Happy Valentines Day!



Jen Vesper said...

Thanks once more for the updates. I have had an especially challenging week, really long story, but reading this just puts things back into perspective. I actually saved all her emails myself because they inspired me at the time, but never take the time to go back and read them. These updates remind me to read and even though I always end up in tears, they remind me of what is important. Then all the things that I thought were SO hard this week seem so small. Thanks.

Jeff said...

I was very saddened upon hearing the news of Jenny's passing. My thoughts and prayers go out to her family and friends.

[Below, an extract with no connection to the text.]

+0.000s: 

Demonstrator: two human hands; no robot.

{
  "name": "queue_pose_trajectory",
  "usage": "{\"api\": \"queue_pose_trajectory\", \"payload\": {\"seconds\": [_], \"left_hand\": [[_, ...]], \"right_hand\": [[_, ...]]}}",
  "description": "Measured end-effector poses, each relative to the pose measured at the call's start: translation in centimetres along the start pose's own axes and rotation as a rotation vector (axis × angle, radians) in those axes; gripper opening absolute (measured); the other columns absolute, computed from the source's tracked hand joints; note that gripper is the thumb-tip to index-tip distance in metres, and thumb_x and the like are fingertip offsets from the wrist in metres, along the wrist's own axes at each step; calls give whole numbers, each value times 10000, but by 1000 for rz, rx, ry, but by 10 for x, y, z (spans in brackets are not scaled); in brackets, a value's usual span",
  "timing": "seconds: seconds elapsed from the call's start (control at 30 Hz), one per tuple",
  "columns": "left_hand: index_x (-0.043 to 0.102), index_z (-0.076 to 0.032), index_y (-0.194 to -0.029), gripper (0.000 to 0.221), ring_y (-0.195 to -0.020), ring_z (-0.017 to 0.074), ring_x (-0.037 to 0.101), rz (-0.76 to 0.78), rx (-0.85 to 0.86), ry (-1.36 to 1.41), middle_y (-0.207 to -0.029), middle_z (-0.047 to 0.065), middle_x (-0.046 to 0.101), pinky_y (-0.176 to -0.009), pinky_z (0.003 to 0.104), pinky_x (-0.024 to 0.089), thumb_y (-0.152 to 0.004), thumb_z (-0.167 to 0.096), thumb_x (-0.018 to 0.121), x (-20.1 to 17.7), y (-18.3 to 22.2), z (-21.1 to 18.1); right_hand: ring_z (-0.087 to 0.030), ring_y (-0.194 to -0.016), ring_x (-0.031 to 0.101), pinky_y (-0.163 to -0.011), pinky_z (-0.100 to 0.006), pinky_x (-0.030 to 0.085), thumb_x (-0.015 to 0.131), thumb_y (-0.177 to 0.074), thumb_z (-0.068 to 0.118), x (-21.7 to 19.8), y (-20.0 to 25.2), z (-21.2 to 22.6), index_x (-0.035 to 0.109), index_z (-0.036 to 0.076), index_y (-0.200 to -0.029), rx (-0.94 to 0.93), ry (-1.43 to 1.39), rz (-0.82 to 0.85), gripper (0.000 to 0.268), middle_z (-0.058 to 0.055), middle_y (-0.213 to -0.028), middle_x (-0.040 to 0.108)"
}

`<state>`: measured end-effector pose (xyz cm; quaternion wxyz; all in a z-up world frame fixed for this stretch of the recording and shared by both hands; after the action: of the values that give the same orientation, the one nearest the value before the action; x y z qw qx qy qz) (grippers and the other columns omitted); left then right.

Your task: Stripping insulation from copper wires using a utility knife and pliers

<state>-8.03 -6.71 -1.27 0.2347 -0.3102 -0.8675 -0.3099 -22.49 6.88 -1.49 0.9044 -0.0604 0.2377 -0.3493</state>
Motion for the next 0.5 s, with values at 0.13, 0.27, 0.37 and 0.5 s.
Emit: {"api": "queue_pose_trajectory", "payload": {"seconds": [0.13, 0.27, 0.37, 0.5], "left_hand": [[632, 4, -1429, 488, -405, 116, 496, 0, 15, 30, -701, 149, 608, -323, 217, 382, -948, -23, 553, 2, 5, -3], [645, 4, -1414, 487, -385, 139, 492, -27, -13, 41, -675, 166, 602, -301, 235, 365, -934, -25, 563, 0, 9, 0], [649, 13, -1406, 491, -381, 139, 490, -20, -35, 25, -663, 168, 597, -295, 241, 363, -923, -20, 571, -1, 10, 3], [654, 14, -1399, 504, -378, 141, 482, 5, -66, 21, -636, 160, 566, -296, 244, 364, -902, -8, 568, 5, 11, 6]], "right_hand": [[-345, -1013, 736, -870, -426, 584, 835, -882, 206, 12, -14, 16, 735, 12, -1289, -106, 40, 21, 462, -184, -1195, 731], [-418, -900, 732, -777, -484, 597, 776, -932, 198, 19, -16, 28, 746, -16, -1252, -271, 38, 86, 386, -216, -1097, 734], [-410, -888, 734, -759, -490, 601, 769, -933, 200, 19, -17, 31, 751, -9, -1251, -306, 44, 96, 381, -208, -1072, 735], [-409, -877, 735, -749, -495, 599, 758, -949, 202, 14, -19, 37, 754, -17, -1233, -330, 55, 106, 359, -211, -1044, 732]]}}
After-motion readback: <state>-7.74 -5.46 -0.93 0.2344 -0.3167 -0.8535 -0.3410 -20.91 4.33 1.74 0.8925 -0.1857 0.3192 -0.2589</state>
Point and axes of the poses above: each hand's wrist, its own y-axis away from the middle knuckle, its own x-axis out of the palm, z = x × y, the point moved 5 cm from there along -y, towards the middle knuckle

I just needed to comment that this blog is a beautiful tribute to Jenny. Reading through the entries, I was very impressed by her courage, her faith, her love for her family, and her enduring sense of humor throughout it all. Jenny's unwavering testimony during this trial is inspiring to me and I'm sure it is to all that read this blog. Thank you for sharing it with us.

Jennie said...

In high school Jen and I would make mix tapes for each other and then with the advent of computers it became mix cds. It's really no surprise that the same talented girl that could perfectly scrapbook an hour of your life into a whole picture album would also create mix cds with handmade covers and little laminated ringed binders containing personal dedications and descriptions to each song. (The most I did was doodle on the cd surface with black magic marker.) The last mix Jen made me was entitled "A Taste of Armegeddon" and carried a Star Trek theme. The outside and inside cover both featured photos of Jen's favorite trekkie, Captain James T. Kirk. (There are two others with similar themes...) My brother saw it sitting out on the stereo the other day and didn't even have to ask who it was from. Jen had an ear for lyrics - There were many songs I already knew that would show up on those cds, but somehow hearing them through her made the lyrics sound different, better and more relevant. She also had a knack for finding little known tunes before the rest of the world knew them.And of course she appreciated the classics; the themes from "Xanadu" and "Wonder Woman" were ongoing installments. If Jen took the time to make you a cd, then you were receiving a gift straight from her heart. Years ago when I had first moved to New York and was going through a really rough time I received a mix tape in the mail from Jen and it honestly turned my whole world around. I must have played that thing until it didn't play anymore. The message was one of "Don't give up" and "You're smarter than that...Do better." She didn't even know all that I was going through at the time, but somehow she sent all the right songs.
Thank you so much for that last post, Heather. Once again, you've really tapped into what we all loved in Jen. That was such a wonderful visit - we literally just sat at my kitchen table and talked and talked. It brought me such joy to watch her interact with my son too. Jen and Alrick would make tunnels and little cities for his toy trains and Jen would refer to him as "The Master Architect" and call him "brilliant". Alrick just ate it up! For my 30th dinner party my brother and Jen and I all forced my dinner guests to listen to story after story about our time working on the Weber High Warrior Newspaper. It was a wonderful, wonderful, (albeit, cold!) visit.